Work request: Once you have read the listing below, output it again exactly.

Material for this task:
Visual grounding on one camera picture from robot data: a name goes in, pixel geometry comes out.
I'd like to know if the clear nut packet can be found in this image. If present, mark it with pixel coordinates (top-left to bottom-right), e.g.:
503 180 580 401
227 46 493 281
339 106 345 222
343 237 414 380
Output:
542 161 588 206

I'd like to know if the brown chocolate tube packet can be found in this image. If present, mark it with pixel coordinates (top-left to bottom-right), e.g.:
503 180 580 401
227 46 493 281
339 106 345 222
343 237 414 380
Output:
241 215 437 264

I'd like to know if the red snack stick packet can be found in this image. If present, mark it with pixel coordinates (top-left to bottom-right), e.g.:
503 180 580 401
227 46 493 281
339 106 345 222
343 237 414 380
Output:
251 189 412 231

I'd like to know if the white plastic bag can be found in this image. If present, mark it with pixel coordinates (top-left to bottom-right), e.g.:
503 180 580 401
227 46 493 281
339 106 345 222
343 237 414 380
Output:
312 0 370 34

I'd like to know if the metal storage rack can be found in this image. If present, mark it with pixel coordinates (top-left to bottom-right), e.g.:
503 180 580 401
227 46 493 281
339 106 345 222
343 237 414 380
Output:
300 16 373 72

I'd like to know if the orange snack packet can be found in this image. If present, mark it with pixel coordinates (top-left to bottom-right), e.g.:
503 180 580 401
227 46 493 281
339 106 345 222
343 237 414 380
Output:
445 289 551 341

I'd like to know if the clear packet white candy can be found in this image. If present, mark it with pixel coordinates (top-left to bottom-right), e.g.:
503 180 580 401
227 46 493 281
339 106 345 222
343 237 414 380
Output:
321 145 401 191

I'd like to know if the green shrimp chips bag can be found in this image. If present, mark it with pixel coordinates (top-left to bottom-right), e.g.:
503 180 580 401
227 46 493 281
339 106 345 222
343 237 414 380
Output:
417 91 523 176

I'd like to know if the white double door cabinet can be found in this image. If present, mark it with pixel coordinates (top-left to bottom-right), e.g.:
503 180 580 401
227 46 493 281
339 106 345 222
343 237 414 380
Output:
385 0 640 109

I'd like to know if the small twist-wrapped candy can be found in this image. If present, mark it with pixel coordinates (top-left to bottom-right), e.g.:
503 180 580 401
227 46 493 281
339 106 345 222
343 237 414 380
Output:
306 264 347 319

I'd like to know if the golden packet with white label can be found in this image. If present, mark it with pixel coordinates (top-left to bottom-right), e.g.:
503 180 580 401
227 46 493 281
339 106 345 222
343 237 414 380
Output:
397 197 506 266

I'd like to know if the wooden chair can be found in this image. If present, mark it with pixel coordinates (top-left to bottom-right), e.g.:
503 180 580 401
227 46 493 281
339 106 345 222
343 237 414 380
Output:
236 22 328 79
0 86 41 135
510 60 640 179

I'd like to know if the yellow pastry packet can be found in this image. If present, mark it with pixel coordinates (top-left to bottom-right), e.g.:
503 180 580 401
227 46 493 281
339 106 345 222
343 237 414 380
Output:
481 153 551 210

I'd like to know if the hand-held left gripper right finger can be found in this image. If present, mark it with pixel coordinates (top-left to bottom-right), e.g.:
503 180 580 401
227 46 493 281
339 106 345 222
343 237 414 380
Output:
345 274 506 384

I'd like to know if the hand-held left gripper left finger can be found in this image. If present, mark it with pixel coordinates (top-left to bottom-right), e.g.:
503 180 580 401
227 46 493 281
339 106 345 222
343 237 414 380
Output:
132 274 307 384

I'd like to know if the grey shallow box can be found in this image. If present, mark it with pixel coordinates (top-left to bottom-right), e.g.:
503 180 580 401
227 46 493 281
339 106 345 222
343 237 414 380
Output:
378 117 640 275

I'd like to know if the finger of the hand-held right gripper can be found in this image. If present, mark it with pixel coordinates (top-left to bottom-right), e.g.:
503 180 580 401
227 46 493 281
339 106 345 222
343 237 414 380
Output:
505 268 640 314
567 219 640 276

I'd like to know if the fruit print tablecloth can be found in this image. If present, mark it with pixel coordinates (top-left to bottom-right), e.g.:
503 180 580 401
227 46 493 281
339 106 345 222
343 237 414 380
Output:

Answer to the exercise:
Visual grounding on one camera picture from robot data: a name goes in, pixel geometry comes out.
I'd like to know if the clear nut packet can be found in this image. If present, mark it with pixel coordinates (top-left to bottom-right), e.g.:
503 180 580 401
227 46 493 281
339 106 345 222
343 237 414 380
Output:
542 161 588 206

I'd like to know if the brown chocolate tube packet can be found in this image. If present, mark it with pixel coordinates (top-left to bottom-right), e.g.:
503 180 580 401
227 46 493 281
339 106 345 222
343 237 414 380
Output:
241 215 437 264

I'd like to know if the red snack stick packet can be found in this image. If present, mark it with pixel coordinates (top-left to bottom-right), e.g.:
503 180 580 401
227 46 493 281
339 106 345 222
343 237 414 380
Output:
251 189 412 231

I'd like to know if the white plastic bag can be found in this image. If present, mark it with pixel coordinates (top-left to bottom-right), e.g.:
503 180 580 401
227 46 493 281
339 106 345 222
343 237 414 380
Output:
312 0 370 34

I'd like to know if the metal storage rack can be found in this image. If present, mark it with pixel coordinates (top-left to bottom-right), e.g.:
503 180 580 401
227 46 493 281
339 106 345 222
343 237 414 380
Output:
300 16 373 72

I'd like to know if the orange snack packet can be found in this image. If present, mark it with pixel coordinates (top-left to bottom-right), e.g.:
503 180 580 401
227 46 493 281
339 106 345 222
343 237 414 380
Output:
445 289 551 341

I'd like to know if the clear packet white candy can be found in this image. If present, mark it with pixel coordinates (top-left to bottom-right), e.g.:
503 180 580 401
227 46 493 281
339 106 345 222
343 237 414 380
Output:
321 145 401 191

I'd like to know if the green shrimp chips bag can be found in this image. If present, mark it with pixel coordinates (top-left to bottom-right), e.g.:
503 180 580 401
227 46 493 281
339 106 345 222
343 237 414 380
Output:
417 91 523 176

I'd like to know if the white double door cabinet can be found in this image. If present, mark it with pixel coordinates (top-left to bottom-right), e.g.:
503 180 580 401
227 46 493 281
339 106 345 222
343 237 414 380
Output:
385 0 640 109

I'd like to know if the small twist-wrapped candy can be found in this image. If present, mark it with pixel coordinates (top-left to bottom-right), e.g.:
503 180 580 401
227 46 493 281
339 106 345 222
343 237 414 380
Output:
306 264 347 319

I'd like to know if the golden packet with white label can be found in this image. If present, mark it with pixel coordinates (top-left to bottom-right), e.g.:
503 180 580 401
227 46 493 281
339 106 345 222
343 237 414 380
Output:
397 197 506 266

I'd like to know if the wooden chair can be found in this image. If present, mark it with pixel coordinates (top-left to bottom-right), e.g.:
503 180 580 401
227 46 493 281
339 106 345 222
343 237 414 380
Output:
236 22 328 79
0 86 41 135
510 60 640 179

I'd like to know if the yellow pastry packet can be found in this image. If present, mark it with pixel coordinates (top-left to bottom-right), e.g.:
503 180 580 401
227 46 493 281
339 106 345 222
343 237 414 380
Output:
481 153 551 210

I'd like to know if the hand-held left gripper right finger can be found in this image. If present, mark it with pixel coordinates (top-left to bottom-right), e.g.:
503 180 580 401
227 46 493 281
339 106 345 222
343 237 414 380
Output:
345 274 506 384

I'd like to know if the hand-held left gripper left finger can be found in this image. If present, mark it with pixel coordinates (top-left to bottom-right), e.g.:
503 180 580 401
227 46 493 281
339 106 345 222
343 237 414 380
Output:
132 274 307 384

I'd like to know if the grey shallow box can be found in this image. If present, mark it with pixel coordinates (top-left to bottom-right), e.g.:
503 180 580 401
227 46 493 281
339 106 345 222
343 237 414 380
Output:
378 117 640 275

I'd like to know if the finger of the hand-held right gripper can be found in this image. If present, mark it with pixel coordinates (top-left to bottom-right), e.g.:
503 180 580 401
227 46 493 281
339 106 345 222
343 237 414 380
Output:
505 268 640 314
567 219 640 276

I'd like to know if the fruit print tablecloth can be found in this image. If present, mark it with pixel coordinates (top-left to bottom-right), e.g.:
503 180 580 401
227 46 493 281
339 106 345 222
343 237 414 380
Output:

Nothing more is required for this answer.